● Task brief
Your answer should consist of each line below that includes the word "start".

● Given data
####################

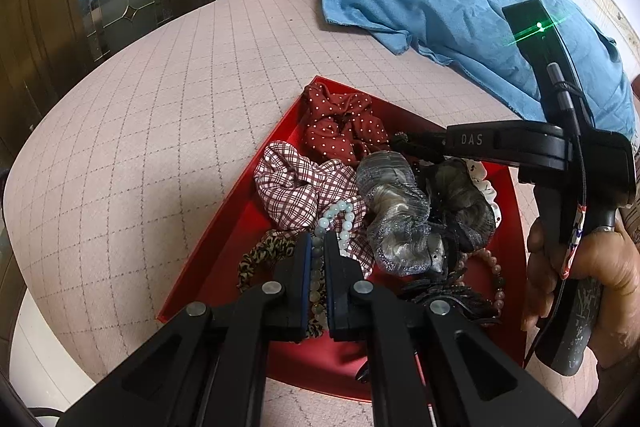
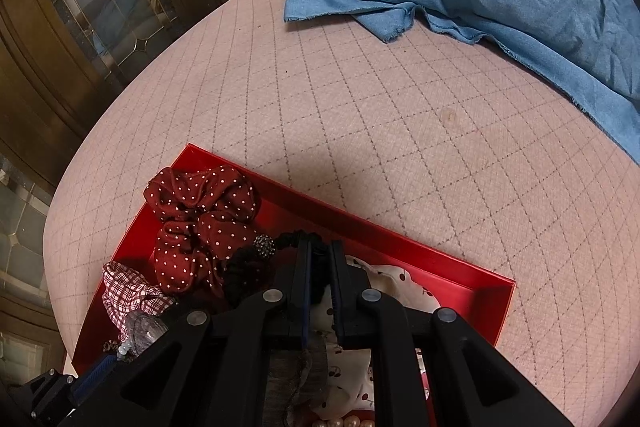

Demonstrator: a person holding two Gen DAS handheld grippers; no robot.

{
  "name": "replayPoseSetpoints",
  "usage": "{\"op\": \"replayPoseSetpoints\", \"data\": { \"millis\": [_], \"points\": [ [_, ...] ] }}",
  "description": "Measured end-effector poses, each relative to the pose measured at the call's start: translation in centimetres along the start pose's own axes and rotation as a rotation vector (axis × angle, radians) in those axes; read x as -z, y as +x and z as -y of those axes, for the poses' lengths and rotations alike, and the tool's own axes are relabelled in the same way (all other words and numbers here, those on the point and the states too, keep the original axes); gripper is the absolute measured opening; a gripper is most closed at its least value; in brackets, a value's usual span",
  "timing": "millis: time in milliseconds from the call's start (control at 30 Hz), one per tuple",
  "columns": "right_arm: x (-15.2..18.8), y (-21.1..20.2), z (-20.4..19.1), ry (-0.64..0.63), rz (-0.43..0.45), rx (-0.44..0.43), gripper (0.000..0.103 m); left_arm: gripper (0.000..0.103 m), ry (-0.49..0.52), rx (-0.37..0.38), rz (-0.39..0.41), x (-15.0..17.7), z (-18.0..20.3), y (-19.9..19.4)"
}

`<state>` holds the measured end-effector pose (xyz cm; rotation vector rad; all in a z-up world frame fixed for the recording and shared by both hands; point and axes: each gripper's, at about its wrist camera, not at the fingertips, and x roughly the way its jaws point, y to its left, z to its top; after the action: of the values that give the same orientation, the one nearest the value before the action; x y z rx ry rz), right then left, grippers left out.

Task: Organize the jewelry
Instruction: 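Lower both bracelets into the red tray and open both tools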

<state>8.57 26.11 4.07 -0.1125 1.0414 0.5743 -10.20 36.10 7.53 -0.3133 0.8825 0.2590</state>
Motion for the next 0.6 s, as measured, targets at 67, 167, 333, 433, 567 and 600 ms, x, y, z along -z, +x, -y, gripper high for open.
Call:
{"op": "replayPoseSetpoints", "data": {
  "millis": [67,167,333,433,567,600],
  "points": [
    [0.1,0.0,0.0,-0.001,0.0,0.001,0.01,0.006,-0.001,-0.001,-0.001,0.0,0.0,0.0],
    [0.2,0.1,0.0,-0.002,-0.001,0.0,0.01,0.006,-0.002,-0.005,-0.004,0.0,-0.1,0.1],
    [0.5,-0.1,0.2,0.019,-0.007,-0.023,0.023,0.034,-0.008,-0.011,-0.012,0.0,-0.3,0.1],
    [0.7,-0.8,0.0,0.03,0.007,-0.045,0.041,0.053,-0.034,-0.009,0.017,0.0,-0.7,-0.6],
    [0.9,-2.3,-0.7,0.01,0.031,-0.059,0.041,0.057,-0.036,-0.01,0.018,0.1,-0.7,-1.0],
    [1.0,-3.1,-0.9,0.002,0.044,-0.06,0.041,0.057,-0.033,-0.013,0.019,0.1,-0.6,-1.1]
  ]
}}
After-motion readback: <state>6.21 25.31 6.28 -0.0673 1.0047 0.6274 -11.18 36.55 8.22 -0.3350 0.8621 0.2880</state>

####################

● Response
  "description": "Measured end-effector poses, each relative to the pose measured at the call's start: translation in centimetres along the start pose's own axes and rotation as a rotation vector (axis × angle, radians) in those axes; read x as -z, y as +x and z as -y of those axes, for the poses' lengths and rotations alike, and the tool's own axes are relabelled in the same way (all other words and numbers here, those on the point and the states too, keep the original axes); gripper is the absolute measured opening; a gripper is most closed at its least value; in brackets, a value's usual span",
  "timing": "millis: time in milliseconds from the call's start (control at 30 Hz), one per tuple",

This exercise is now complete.